#### [Work to be completed]
Reproduce all of the material, keeping each line intact.

#### [Data block]
==*==
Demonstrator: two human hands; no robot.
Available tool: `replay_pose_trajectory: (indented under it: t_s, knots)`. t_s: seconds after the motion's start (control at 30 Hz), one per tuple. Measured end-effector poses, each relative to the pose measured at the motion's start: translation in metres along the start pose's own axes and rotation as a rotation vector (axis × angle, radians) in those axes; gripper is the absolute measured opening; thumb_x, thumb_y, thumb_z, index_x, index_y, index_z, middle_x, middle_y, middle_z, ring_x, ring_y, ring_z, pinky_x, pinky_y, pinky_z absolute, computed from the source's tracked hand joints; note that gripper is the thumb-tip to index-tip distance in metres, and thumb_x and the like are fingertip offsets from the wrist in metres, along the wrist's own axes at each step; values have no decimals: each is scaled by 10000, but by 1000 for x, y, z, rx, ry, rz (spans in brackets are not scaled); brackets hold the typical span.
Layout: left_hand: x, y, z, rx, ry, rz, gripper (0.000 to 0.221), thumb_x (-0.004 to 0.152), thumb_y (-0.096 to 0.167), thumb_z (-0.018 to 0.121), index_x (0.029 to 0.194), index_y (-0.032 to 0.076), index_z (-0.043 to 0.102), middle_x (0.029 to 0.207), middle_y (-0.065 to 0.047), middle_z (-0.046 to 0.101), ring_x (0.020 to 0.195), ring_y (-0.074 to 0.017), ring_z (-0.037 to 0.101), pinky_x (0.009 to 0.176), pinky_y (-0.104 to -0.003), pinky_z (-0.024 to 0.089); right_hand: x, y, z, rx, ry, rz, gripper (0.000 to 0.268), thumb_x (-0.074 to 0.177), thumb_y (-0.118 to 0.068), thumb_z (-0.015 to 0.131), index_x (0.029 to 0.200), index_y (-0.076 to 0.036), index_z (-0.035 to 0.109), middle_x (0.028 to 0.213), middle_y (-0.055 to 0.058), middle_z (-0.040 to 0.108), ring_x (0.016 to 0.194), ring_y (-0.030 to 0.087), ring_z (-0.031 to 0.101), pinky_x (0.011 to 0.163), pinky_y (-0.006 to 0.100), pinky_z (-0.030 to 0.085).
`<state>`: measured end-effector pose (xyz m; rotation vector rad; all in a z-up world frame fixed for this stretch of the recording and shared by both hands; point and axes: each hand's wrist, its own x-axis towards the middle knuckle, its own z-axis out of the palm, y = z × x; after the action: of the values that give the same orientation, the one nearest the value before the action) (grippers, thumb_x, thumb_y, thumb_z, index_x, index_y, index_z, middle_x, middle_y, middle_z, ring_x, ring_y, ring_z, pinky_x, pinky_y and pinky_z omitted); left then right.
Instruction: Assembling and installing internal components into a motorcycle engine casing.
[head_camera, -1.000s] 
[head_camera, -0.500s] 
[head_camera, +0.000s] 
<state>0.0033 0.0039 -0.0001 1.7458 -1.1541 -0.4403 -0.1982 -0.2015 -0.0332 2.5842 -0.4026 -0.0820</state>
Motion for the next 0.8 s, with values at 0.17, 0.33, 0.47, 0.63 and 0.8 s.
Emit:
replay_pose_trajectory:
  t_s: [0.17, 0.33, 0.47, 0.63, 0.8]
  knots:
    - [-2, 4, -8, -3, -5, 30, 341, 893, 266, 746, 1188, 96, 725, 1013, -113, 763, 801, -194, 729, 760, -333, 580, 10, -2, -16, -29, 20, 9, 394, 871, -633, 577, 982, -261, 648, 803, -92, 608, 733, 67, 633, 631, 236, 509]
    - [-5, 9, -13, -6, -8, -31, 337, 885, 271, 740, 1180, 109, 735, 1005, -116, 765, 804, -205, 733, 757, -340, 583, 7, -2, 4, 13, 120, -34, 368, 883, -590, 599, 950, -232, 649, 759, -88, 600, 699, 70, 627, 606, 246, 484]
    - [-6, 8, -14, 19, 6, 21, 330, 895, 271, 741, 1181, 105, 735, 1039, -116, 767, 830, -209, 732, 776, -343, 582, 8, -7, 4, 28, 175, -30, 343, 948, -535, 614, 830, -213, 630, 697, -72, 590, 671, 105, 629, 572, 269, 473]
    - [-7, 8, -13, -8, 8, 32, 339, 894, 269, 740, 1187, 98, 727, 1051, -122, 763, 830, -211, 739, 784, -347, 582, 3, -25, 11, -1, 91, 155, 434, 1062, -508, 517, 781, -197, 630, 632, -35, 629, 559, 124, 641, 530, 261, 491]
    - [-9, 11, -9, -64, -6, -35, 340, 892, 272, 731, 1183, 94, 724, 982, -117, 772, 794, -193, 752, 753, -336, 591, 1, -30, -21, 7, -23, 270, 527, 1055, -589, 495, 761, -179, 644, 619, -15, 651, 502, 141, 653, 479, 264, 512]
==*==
#### [Final answer]
Demonstrator: two human hands; no robot.
Available tool: `replay_pose_trajectory: (indented under it: t_s, knots)`. t_s: seconds after the motion's start (control at 30 Hz), one per tuple. Measured end-effector poses, each relative to the pose measured at the motion's start: translation in metres along the start pose's own axes and rotation as a rotation vector (axis × angle, radians) in those axes; gripper is the absolute measured opening; thumb_x, thumb_y, thumb_z, index_x, index_y, index_z, middle_x, middle_y, middle_z, ring_x, ring_y, ring_z, pinky_x, pinky_y, pinky_z absolute, computed from the source's tracked hand joints; note that gripper is the thumb-tip to index-tip distance in metres, and thumb_x and the like are fingertip offsets from the wrist in metres, along the wrist's own axes at each step; values have no decimals: each is scaled by 10000, but by 1000 for x, y, z, rx, ry, rz (spans in brackets are not scaled); brackets hold the typical span.
Layout: left_hand: x, y, z, rx, ry, rz, gripper (0.000 to 0.221), thumb_x (-0.004 to 0.152), thumb_y (-0.096 to 0.167), thumb_z (-0.018 to 0.121), index_x (0.029 to 0.194), index_y (-0.032 to 0.076), index_z (-0.043 to 0.102), middle_x (0.029 to 0.207), middle_y (-0.065 to 0.047), middle_z (-0.046 to 0.101), ring_x (0.020 to 0.195), ring_y (-0.074 to 0.017), ring_z (-0.037 to 0.101), pinky_x (0.009 to 0.176), pinky_y (-0.104 to -0.003), pinky_z (-0.024 to 0.089); right_hand: x, y, z, rx, ry, rz, gripper (0.000 to 0.268), thumb_x (-0.074 to 0.177), thumb_y (-0.118 to 0.068), thumb_z (-0.015 to 0.131), index_x (0.029 to 0.200), index_y (-0.076 to 0.036), index_z (-0.035 to 0.109), middle_x (0.028 to 0.213), middle_y (-0.055 to 0.058), middle_z (-0.040 to 0.108), ring_x (0.016 to 0.194), ring_y (-0.030 to 0.087), ring_z (-0.031 to 0.101), pinky_x (0.011 to 0.163), pinky_y (-0.006 to 0.100), pinky_z (-0.030 to 0.085).
`<state>`: measured end-effector pose (xyz m; rotation vector rad; all in a z-up world frame fixed for this stretch of the recording and shared by both hands; point and axes: each hand's wrist, its own x-axis towards the middle knuckle, its own z-axis out of the palm, y = z × x; after the action: of the values that give the same orientation, the one nearest the value before the action) (grippers, thumb_x, thumb_y, thumb_z, index_x, index_y, index_z, middle_x, middle_y, middle_z, ring_x, ring_y, ring_z, pinky_x, pinky_y and pinky_z omitted); left then right.
Instruction: Assembling and installing internal components into a motorcycle engine casing.
[head_camera, -1.000s] 
[head_camera, -0.500s] 
[head_camera, +0.000s] 
<state>0.0033 0.0039 -0.0001 1.7458 -1.1541 -0.4403 -0.1982 -0.2015 -0.0332 2.5842 -0.4026 -0.0820</state>
Motion for the next 0.8 s, with values at 0.17, 0.33, 0.47, 0.63 and 0.8 s.
Emit:
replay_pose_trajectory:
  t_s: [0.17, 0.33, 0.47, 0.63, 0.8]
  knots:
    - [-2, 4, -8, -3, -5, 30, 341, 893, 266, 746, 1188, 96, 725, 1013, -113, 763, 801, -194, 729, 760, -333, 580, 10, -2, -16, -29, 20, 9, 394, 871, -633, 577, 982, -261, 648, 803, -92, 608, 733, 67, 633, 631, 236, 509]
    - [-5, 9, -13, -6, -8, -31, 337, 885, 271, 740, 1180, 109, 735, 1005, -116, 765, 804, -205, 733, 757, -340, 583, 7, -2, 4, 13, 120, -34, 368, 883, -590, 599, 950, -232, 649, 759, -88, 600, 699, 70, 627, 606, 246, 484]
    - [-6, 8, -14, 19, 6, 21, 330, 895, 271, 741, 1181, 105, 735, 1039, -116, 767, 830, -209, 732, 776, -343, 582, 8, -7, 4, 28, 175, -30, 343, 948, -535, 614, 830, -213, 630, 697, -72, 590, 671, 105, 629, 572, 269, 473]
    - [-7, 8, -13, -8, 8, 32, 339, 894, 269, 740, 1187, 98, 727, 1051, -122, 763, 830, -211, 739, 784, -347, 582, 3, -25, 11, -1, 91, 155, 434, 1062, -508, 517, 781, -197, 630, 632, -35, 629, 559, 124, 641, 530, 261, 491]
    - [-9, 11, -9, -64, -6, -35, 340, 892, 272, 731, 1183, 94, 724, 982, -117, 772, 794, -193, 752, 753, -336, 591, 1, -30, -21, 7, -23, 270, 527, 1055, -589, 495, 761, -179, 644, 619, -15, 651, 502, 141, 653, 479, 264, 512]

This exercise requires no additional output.